[volt-nuts] AC Voltage Measurement Standards

Todd Micallef tmicallef at gmail.com
Wed Jul 9 12:35:39 EDT 2014

I would like to know more about your setup. Which source(s) are you using
for the input and which nanovoltmeter(s) are you using to transfer the 10V
TVC to your other converters? I remember you asking on PMEL forum about the
accuracy of using a 34420A nanovoltmeter. I did not see a response as to
whether you opted for an alternative like Keithley 2182(A) or a low noise
preamplifier connected to a 3458A.

I have done some reading about how NIST transfers their calibrations using
two TVC's in parallel and I am guessing that is what you are doing.


To transfer the accuracy up/down to other TVC's at different rated voltages
appears to be a difficult task since they typically need at least half the
rated max voltage to be within spec. It would be similar to starting with a
SR104 standard and transferring its value through a set of SR1010 and
SR1050 resistors using an ESI 242.

I have a few AC sources, and I would like to be able to verify my TVC's
without sending all of them out for cal. Ballantine quoted $600+ per TVC
and I haven't checked what Fluke would charge for each A55.
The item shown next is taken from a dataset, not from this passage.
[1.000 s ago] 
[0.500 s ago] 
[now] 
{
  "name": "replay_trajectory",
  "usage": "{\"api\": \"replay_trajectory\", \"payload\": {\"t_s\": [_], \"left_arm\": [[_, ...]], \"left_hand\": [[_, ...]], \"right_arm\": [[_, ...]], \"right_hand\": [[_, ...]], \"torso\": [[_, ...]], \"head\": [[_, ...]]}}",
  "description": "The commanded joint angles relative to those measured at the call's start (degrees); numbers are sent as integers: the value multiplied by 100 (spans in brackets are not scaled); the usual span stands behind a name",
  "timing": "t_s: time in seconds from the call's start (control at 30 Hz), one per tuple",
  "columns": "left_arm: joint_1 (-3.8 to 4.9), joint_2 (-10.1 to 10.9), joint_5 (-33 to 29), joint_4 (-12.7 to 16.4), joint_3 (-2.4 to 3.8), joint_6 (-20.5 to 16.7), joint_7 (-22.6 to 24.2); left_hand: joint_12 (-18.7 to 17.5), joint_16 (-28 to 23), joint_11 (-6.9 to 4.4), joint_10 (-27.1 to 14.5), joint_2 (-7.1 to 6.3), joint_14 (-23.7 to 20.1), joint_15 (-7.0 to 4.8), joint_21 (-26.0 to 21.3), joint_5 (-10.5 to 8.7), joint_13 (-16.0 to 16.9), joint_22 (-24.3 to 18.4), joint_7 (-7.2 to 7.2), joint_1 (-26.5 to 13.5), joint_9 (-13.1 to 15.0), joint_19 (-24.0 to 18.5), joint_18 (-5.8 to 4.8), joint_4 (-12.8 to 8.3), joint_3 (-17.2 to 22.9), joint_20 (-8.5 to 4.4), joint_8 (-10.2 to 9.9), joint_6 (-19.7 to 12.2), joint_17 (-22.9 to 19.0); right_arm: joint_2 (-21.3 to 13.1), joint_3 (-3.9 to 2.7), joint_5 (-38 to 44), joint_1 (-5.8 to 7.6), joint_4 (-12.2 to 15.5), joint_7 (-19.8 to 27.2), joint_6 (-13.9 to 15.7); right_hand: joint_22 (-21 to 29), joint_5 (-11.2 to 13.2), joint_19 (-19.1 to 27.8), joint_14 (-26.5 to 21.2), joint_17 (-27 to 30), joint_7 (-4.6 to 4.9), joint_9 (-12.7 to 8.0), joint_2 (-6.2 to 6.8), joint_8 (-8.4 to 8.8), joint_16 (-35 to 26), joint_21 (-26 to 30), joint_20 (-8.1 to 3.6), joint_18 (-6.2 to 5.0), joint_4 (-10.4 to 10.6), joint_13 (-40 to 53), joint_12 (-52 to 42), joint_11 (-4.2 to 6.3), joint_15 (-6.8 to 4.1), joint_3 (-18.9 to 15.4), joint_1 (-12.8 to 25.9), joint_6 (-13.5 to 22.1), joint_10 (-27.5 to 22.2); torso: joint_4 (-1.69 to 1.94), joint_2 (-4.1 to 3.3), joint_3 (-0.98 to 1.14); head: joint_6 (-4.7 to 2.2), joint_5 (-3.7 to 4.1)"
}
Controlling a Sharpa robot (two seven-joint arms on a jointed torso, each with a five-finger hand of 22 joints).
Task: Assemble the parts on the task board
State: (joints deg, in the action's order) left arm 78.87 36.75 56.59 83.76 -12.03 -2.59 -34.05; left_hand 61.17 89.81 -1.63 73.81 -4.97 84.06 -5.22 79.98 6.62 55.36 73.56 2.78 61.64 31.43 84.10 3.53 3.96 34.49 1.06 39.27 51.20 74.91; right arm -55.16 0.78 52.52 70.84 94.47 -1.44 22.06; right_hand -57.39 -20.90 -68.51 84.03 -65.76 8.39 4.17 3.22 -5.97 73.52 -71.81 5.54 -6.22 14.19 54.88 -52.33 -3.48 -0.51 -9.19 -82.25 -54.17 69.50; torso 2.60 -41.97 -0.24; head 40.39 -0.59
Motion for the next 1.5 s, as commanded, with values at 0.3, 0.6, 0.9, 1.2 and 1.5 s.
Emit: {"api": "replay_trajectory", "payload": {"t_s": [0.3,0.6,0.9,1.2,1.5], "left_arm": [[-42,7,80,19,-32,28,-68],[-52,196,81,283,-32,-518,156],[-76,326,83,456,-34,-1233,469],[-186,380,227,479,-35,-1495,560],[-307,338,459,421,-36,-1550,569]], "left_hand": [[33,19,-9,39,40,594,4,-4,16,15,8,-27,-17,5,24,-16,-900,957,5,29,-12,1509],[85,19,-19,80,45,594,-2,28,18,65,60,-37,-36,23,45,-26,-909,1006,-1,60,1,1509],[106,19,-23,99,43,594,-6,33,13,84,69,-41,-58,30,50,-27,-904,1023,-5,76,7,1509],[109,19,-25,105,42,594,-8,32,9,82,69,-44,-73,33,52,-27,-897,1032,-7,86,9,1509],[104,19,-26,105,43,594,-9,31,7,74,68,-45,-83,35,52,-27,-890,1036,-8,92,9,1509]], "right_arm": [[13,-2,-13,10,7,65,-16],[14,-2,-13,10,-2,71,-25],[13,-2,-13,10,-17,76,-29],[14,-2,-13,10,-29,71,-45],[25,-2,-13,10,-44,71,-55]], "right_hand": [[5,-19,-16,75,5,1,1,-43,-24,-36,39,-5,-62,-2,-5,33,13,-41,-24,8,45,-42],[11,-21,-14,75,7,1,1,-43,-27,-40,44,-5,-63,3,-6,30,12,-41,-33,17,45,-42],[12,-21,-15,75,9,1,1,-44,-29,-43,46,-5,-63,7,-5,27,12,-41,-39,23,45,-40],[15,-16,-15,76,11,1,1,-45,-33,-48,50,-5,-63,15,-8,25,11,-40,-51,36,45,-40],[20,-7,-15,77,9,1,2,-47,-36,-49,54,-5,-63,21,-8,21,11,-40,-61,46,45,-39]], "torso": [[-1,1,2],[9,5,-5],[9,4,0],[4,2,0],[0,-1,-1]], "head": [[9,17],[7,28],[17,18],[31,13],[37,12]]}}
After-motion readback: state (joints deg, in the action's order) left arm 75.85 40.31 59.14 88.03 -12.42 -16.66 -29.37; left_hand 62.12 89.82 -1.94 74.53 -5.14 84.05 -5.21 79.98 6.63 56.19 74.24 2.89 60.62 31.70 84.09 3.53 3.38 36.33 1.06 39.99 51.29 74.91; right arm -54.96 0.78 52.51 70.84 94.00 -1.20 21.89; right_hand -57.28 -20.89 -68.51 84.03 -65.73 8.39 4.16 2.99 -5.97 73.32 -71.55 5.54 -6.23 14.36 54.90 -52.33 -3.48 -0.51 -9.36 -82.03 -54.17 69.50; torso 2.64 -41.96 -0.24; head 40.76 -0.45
I personally did the following: I got a Ballantine 1605A transfer
> voltmeter. This is comparable to the 792A in a way, except it was much
> cheaper. It is automatic, much easier to use than the Fluke 540 and goes up
> to I think 100MHz. This can be used for percision calibrations as a working
> standard. The calibration of this meter as well as others (e.g. the 3458A
> in its AC mode) I am doing with a set of thermal converters (0.5V to 100V).
> One of which (10V) has been externally calibrated up to 30MHz, cal of the
> others are derived from it. That way I am deriving everything from a very
> precisely (few ppm) calibrated 10V TVC. Overall, this saves cost on the
> calibration side, allows for high accuracy and measurement speed is good.